_Entries shown_
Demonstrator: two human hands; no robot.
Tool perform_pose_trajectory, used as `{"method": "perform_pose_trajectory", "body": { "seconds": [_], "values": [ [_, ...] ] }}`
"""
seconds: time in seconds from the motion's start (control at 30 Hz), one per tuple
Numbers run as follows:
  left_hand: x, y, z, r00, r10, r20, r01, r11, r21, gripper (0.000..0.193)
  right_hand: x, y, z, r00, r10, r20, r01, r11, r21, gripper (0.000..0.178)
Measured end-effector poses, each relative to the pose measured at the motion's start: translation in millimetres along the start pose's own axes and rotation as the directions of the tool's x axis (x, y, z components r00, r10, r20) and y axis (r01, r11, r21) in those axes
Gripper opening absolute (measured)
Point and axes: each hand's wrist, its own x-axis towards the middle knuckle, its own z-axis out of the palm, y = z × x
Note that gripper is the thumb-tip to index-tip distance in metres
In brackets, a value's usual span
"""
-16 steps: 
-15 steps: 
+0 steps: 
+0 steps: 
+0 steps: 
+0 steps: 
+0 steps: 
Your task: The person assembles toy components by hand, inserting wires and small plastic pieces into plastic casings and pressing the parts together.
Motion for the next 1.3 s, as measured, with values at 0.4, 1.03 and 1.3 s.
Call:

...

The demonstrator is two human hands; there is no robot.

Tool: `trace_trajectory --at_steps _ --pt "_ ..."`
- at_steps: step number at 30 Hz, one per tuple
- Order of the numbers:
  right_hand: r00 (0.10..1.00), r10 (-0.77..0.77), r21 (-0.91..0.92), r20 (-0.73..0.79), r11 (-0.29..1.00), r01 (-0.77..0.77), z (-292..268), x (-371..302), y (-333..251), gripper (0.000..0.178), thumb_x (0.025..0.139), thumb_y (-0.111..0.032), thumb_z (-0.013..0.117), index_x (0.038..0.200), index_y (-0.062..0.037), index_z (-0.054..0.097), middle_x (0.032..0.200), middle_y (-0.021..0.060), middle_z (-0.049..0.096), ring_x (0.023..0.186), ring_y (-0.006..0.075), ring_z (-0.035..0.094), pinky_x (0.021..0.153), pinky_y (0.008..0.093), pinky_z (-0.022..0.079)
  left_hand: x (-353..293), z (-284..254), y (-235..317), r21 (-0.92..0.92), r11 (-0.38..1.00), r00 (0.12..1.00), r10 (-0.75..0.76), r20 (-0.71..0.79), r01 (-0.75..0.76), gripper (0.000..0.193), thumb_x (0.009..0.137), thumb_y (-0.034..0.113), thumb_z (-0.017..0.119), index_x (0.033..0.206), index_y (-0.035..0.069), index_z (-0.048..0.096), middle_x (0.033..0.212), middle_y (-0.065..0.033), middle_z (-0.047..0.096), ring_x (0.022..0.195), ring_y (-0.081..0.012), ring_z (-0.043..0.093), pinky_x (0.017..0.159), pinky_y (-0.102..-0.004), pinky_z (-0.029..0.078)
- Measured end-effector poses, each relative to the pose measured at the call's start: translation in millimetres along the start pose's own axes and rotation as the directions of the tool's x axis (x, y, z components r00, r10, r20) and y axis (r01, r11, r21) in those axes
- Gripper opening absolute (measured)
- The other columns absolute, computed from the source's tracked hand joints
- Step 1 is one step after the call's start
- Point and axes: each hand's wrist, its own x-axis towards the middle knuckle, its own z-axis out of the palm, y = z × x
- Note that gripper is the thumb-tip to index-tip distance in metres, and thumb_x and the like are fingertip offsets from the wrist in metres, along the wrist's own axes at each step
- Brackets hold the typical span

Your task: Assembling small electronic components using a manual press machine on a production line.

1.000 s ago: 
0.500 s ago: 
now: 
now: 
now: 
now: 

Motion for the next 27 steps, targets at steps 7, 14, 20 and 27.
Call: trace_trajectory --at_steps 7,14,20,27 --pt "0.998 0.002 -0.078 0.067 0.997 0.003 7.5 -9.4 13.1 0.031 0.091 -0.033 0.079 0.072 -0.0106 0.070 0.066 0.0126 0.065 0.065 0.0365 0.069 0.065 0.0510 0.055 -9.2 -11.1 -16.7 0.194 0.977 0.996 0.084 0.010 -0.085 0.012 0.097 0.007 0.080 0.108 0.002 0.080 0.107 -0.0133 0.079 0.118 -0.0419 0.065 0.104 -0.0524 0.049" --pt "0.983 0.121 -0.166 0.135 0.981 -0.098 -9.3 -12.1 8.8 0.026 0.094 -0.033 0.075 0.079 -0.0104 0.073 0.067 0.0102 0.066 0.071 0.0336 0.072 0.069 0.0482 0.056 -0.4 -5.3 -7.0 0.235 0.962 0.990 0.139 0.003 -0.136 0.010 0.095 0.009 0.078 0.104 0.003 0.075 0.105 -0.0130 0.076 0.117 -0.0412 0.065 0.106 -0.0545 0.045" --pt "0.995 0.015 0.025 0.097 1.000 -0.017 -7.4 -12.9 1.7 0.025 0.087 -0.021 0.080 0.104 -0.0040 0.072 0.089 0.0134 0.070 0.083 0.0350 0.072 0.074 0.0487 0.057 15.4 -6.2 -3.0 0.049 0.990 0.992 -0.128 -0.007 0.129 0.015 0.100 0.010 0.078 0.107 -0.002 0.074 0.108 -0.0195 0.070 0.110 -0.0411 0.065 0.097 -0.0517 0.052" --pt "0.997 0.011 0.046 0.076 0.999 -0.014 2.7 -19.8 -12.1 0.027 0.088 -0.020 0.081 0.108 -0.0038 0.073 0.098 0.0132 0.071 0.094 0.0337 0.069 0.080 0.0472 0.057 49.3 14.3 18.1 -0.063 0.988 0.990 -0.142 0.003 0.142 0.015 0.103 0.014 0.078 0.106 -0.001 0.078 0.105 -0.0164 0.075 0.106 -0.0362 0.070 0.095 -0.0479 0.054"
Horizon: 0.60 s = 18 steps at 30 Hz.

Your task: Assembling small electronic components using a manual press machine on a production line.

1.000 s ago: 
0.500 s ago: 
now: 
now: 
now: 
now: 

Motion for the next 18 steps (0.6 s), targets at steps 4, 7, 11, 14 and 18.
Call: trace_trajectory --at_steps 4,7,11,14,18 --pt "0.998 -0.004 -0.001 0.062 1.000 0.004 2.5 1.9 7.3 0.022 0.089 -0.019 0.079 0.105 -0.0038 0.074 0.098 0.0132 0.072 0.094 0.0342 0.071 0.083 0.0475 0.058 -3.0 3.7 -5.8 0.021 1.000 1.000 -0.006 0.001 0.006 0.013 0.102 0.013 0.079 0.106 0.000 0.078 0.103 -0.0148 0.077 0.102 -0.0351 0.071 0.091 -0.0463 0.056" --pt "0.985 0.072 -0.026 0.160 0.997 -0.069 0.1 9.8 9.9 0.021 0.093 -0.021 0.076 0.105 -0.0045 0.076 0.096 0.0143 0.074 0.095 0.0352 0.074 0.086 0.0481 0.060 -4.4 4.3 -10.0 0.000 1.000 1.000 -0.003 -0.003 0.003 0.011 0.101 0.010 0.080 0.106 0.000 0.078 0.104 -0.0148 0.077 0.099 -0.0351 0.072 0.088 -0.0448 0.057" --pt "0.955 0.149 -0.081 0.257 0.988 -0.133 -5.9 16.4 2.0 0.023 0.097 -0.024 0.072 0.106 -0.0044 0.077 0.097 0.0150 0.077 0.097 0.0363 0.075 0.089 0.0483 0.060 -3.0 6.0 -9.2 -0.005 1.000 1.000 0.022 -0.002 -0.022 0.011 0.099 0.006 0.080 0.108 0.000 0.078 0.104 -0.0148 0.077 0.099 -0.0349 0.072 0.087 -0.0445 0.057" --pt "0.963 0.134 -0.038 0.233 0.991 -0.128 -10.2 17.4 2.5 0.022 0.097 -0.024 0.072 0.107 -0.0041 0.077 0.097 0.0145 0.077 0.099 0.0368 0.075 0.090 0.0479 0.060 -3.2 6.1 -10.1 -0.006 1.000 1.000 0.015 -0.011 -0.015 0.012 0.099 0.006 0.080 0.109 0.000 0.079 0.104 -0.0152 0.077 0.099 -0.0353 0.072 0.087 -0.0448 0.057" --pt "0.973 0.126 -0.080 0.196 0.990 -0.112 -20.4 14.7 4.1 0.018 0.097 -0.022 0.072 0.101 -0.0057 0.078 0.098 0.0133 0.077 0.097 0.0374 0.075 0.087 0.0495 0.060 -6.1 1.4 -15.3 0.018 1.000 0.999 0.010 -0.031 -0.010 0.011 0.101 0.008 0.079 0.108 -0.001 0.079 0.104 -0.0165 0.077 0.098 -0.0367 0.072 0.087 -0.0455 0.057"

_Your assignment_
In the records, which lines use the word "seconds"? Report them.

_Result for this exercise_
Tool perform_pose_trajectory, used as `{"method": "perform_pose_trajectory", "body": { "seconds": [_], "values": [ [_, ...] ] }}`
seconds: time in seconds from the motion's start (control at 30 Hz), one per tuple

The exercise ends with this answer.